An investigation is expected to take about three more weeks, said Sergeant First Class Chris Fletcher, a division spokesman. Any punishment will be determined by the soldier's immediate commander.

The range of punishment could include a loss of rank and pay, confinement to barracks, extra duty, or a decision not to impose any discipline, Fletcher said. ''That's the commander's prerogative," Fletcher said.

Edwards, an air-defense technician who remains on active duty at Fort Bragg, N.C., is the first soldier in the famed paratroop division to be investigated on suspicion of lying about his experiences in Iraq or Afghanistan, Fletcher said. Edwards's superiors learned of his comments during routine reviews of media coverage of the division.

Edwards did not return a telephone message left at his home in Spring Lake, N.C., where he lives with his wife and two young sons. Edwards reenlisted last year and had planned to remain in the Army until at least 2007. Edwards's mother, Edna Marceline of West Yarmouth, told the Associated Press yesterday that she has not talked to her son about the Army's statement that he fabricated the story about the Iraqi boy.

''All I know is my son's never lied before," she said. ''So I don't know why he would start lying now."

Edwards was on leave visiting family when he appeared Nov. 23 in the school cafeteria at a teacher's invitation. The Cape Cod Times reported that Edwards criticized Bush's invasion of Iraq as a ''personal vendetta" to complete President George H.W. Bush's unfinished work against Saddam Hussein. ''The first Bush couldn't get it done, so it's time for the next Bush to do it," the Times quoted Edwards as saying in the talk.

In an interview later, the Times reported, Edwards said that ''we went over there for one reason, and because that fell through we're stuck over there for another reason." Edwards, who served in Iraq from August 2003 to March of this year, said US officials had not planned well for the mission.

Fletcher said Edwards will not be disciplined for those comments. Although soldiers can be charged under the Uniform Code of Military Justice for ''disloyal statements," Fletcher said, the 82d Airborne Division has a ''strong policy" not to prosecute for ''political or policy-based" comments.

''We don't want to interfere with a soldier's First Amendment rights," Fletcher said. However, Edwards has received counseling from his superiors about what he should and should not say in public, Fletcher added.
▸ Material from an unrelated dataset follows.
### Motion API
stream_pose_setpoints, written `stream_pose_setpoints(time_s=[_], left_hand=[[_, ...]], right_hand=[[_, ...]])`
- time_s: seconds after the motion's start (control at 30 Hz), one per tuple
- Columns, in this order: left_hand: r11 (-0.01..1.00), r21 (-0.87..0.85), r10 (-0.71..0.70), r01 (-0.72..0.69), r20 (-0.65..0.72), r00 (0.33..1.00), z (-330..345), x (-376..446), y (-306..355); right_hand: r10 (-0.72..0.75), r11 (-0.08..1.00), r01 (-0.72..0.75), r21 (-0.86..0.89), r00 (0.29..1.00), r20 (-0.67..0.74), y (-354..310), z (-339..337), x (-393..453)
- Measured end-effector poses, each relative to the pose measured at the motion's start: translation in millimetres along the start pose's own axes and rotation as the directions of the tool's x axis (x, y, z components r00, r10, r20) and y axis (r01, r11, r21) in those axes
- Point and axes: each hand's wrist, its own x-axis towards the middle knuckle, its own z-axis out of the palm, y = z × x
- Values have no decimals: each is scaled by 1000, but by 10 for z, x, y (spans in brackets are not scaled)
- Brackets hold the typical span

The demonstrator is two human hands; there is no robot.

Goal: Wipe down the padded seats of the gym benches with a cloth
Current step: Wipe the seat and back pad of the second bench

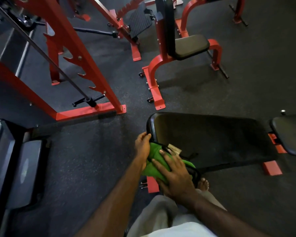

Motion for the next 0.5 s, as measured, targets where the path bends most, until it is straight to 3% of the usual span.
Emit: stream_pose_setpoints(time_s=[0.17,0.27,0.37,0.43,0.5], left_hand=[[1000,-10,6,-7,-44,999,54,4,-127],[1000,-11,3,-3,-41,999,66,90,-133],[1000,6,17,-17,-55,998,121,91,-135],[1000,-3,26,-26,-73,997,136,76,-158],[1000,-15,18,-20,-84,996,152,73,-181]], right_hand=[[-169,974,184,-129,978,121,358,-96,-223],[-37,993,52,-102,989,146,599,-145,-512],[111,993,-108,-38,989,97,419,-81,-435],[108,994,-107,-23,991,81,252,-31,-295],[4,998,3,-57,991,134,322,-83,-309]])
Pierantozzi, the Dennis-Yarmouth superintendent, said he was told that the anecdote about the Iraqi boy followed a question about the most horrifying experience that Edwards had witnessed or heard about.

Pierantozzi, who did not attend the talk, said that story marred an impressive, well-balanced presentation about the war. Edwards spoke about his living conditions, the Abu Ghraib prison scandal, and the lack of armored Humvees. He also criticized the news media for what Edwards said was a lack of reporting on positive results of reconstruction, such as new schools and other infrastructure.

''The overall presentation to our students was extremely well received, it was informative, it was respectful, and he attempted, at times, to show both sides of an issue," Pierantozzi said. ''The inaccuracy of one anecdotal story, although problematic for us and disturbing, certainly doesn't change our view of the sergeant totally."

According to the Cape Cod Times, Edwards initially told 82d Airborne commanders that his comments during an hourlong question-and-answer session were taken out of context by the newspaper. He also said that the anecdote about the child's shooting might have been made by his brother, who attended the session, the paper reported.

Fletcher confirmed yesterday, without discussing specifics, that Edwards has admitted lying to his superiors when questioned about the newspaper report.